■ Excerpted data:
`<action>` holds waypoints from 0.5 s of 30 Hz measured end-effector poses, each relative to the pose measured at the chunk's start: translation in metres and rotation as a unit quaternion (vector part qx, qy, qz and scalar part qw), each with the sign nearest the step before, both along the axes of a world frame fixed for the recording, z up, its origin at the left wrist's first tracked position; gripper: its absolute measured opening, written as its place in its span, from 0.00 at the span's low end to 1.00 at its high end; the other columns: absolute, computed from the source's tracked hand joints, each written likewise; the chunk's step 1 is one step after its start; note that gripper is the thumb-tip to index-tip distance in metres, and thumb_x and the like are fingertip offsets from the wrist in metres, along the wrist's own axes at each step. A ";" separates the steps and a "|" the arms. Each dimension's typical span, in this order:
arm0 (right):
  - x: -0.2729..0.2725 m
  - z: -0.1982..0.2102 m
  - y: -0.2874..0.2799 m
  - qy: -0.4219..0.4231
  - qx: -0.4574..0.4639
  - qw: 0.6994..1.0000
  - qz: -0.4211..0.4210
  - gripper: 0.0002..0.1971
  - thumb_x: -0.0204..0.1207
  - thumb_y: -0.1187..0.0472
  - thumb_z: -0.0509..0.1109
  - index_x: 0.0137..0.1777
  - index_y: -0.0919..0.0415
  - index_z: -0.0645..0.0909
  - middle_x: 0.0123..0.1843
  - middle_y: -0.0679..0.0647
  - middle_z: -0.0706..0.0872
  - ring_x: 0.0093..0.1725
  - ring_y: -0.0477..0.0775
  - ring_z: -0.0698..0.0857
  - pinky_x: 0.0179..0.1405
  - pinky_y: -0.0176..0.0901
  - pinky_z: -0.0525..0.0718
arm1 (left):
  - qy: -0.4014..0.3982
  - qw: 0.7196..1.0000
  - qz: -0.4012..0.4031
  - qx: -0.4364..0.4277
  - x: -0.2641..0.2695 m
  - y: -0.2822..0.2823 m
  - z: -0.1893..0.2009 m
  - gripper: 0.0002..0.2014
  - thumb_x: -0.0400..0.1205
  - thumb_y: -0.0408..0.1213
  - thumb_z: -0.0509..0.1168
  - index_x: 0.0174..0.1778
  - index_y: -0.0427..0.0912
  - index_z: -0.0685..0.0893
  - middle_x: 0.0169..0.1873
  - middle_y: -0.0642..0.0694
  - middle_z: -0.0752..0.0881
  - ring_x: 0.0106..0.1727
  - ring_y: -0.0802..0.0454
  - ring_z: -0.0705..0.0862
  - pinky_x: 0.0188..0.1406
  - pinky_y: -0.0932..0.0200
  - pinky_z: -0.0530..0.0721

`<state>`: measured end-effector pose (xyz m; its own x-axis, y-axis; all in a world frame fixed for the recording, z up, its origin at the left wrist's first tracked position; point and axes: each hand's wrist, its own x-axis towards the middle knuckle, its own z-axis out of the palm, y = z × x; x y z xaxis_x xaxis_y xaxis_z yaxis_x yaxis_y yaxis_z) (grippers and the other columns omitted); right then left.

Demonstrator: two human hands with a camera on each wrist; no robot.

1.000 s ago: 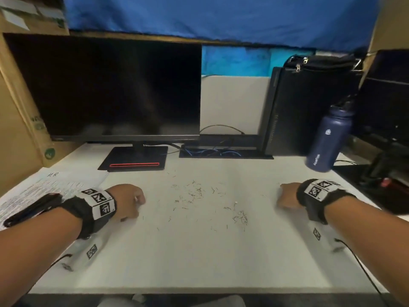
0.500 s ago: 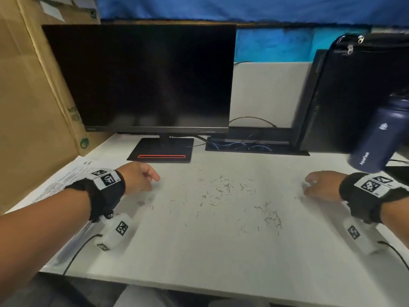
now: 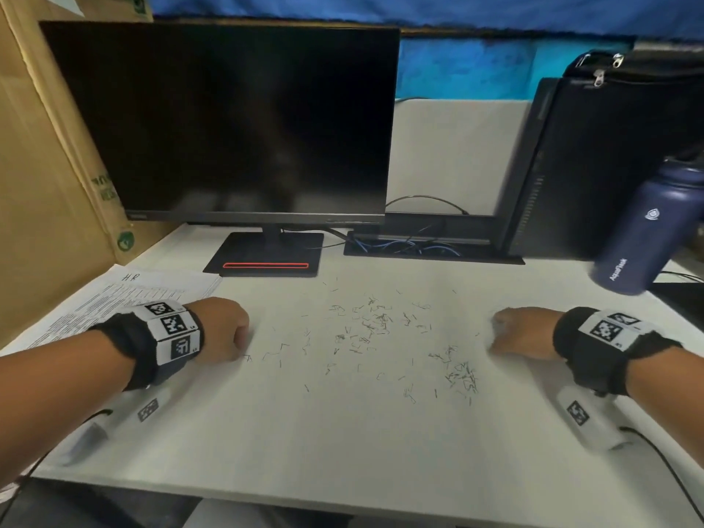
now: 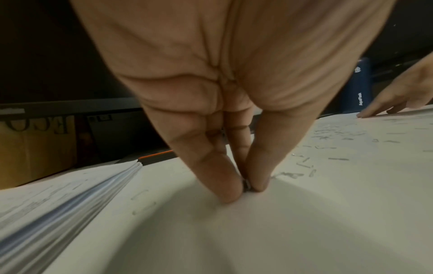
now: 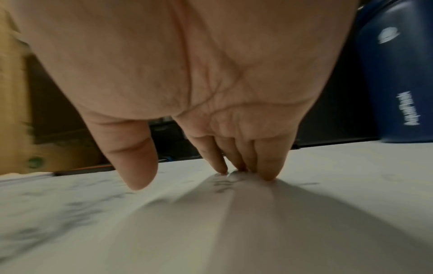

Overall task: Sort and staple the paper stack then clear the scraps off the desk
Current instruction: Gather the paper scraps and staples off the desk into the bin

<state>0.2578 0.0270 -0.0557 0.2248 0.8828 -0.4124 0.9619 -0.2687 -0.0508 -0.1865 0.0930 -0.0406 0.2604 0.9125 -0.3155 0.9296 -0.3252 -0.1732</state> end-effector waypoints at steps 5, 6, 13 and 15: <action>-0.009 0.012 -0.004 0.041 0.009 0.999 0.026 0.31 0.79 0.43 0.67 0.80 0.52 0.68 0.78 0.51 0.74 0.75 0.57 0.74 0.74 0.48 0.72 | -0.004 1.000 0.025 -0.017 -0.005 0.003 0.009 0.09 0.80 0.44 0.62 0.55 0.57 0.81 0.47 0.58 0.82 0.47 0.56 0.82 0.45 0.63 0.82; -0.005 0.015 -0.003 0.027 0.017 0.999 0.007 0.33 0.79 0.43 0.67 0.82 0.52 0.66 0.80 0.51 0.72 0.77 0.57 0.72 0.75 0.49 0.70 | -0.002 0.999 0.034 -0.029 -0.003 0.000 0.010 0.12 0.80 0.44 0.62 0.59 0.56 0.80 0.47 0.57 0.82 0.44 0.57 0.83 0.40 0.64 0.83; -0.051 0.005 -0.004 0.008 -0.051 0.996 0.074 0.23 0.72 0.35 0.66 0.55 0.53 0.78 0.54 0.48 0.80 0.46 0.50 0.82 0.42 0.43 0.81 | -0.027 0.998 -0.015 -0.052 0.050 -0.024 0.003 0.15 0.80 0.42 0.63 0.63 0.52 0.80 0.60 0.48 0.82 0.55 0.50 0.85 0.53 0.60 0.84; -0.070 0.006 0.000 0.037 -0.046 0.991 0.118 0.21 0.72 0.37 0.68 0.49 0.56 0.79 0.46 0.47 0.82 0.39 0.49 0.81 0.37 0.41 0.78 | -0.050 0.997 -0.021 -0.059 0.062 -0.019 0.006 0.15 0.81 0.41 0.64 0.64 0.55 0.81 0.60 0.52 0.81 0.57 0.53 0.84 0.58 0.61 0.83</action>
<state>0.1880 0.0275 -0.0500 -0.0179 0.8652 -0.5011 0.9931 -0.0425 -0.1090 -0.1240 0.0744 -0.0344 0.3326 0.8582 -0.3911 0.9256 -0.3765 -0.0391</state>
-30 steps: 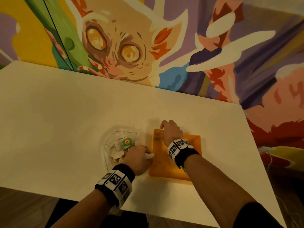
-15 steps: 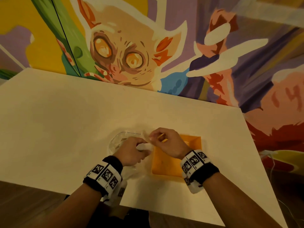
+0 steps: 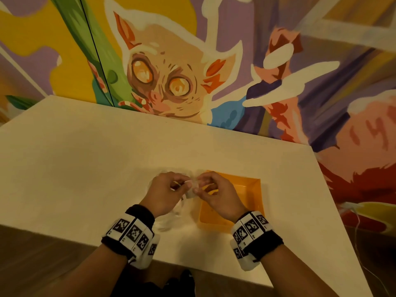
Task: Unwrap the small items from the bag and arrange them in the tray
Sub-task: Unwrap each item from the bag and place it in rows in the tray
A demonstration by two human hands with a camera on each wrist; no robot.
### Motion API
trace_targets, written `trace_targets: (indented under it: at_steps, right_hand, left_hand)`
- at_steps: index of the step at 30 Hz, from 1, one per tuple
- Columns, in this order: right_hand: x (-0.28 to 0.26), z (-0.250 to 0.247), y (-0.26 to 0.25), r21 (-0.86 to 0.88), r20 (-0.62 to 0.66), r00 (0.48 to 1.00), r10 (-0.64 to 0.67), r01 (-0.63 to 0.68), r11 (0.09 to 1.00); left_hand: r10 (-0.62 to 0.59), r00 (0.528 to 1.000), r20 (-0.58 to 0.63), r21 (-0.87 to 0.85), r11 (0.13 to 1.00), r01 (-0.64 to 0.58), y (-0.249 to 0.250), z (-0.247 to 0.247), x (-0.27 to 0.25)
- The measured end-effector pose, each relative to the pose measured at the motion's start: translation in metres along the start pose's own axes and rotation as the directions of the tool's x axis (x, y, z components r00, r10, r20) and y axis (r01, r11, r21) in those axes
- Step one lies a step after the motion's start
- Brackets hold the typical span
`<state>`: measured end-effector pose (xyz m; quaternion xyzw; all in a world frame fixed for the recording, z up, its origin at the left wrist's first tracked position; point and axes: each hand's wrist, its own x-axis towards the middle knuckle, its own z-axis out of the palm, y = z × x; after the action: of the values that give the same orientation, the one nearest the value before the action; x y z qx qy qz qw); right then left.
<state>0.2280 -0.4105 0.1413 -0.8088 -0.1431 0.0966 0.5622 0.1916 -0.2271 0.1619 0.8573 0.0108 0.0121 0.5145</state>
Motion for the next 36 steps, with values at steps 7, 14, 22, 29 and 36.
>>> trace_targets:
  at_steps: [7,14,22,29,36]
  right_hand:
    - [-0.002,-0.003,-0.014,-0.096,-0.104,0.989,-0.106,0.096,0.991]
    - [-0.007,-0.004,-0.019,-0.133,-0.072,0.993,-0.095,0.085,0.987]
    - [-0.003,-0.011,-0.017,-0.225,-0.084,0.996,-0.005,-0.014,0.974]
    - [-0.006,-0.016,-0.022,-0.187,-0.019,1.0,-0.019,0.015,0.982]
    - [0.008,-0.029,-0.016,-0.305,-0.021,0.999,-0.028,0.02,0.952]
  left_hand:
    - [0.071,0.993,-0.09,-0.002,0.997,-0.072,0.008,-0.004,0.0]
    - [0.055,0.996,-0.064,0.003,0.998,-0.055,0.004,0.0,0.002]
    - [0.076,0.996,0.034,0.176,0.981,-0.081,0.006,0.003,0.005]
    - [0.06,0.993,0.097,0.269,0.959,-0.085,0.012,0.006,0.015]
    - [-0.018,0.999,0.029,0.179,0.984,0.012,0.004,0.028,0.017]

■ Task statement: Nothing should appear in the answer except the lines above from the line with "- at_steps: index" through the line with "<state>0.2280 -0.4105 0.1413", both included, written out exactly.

■ Task solution:
- at_steps: index of the step at 30 Hz, from 1, one per tuple
- Columns, in this order: right_hand: x (-0.28 to 0.26), z (-0.250 to 0.247), y (-0.26 to 0.25), r21 (-0.86 to 0.88), r20 (-0.62 to 0.66), r00 (0.48 to 1.00), r10 (-0.64 to 0.67), r01 (-0.63 to 0.68), r11 (0.09 to 1.00); left_hand: r10 (-0.62 to 0.59), r00 (0.528 to 1.000), r20 (-0.58 to 0.63), r21 (-0.87 to 0.85), r11 (0.13 to 1.00), r01 (-0.64 to 0.58), y (-0.249 to 0.250), z (-0.247 to 0.247), x (-0.27 to 0.25)
- The measured end-effector pose, each relative to the pose measured at the motion's start: translation in metres along the start pose's own axes and rotation as the directions of the tool's x axis (x, y, z components r00, r10, r20) and y axis (r01, r11, r21) in those axes
- Step one lies a step after the motion's start
- Brackets hold the typical span
`<state>`: measured end-effector pose (xyz m; quaternion xyzw; all in a world frame fixed for the recording, z up, its origin at the left wrist's first tracked position; point and axes: each hand's wrist, its own x-axis towards the middle knuckle, its own z-axis out of the palm, y = z × x; after the action: of the values that give the same orientation, the one nearest the value before the action; x y z qx qy qz qw); right then left.
<state>0.2280 -0.4105 0.1413 -0.8088 -0.1431 0.0966 0.5622 0.1916 -0.2271 0.1619 0.8573 0.0108 0.0121 0.5145</state>

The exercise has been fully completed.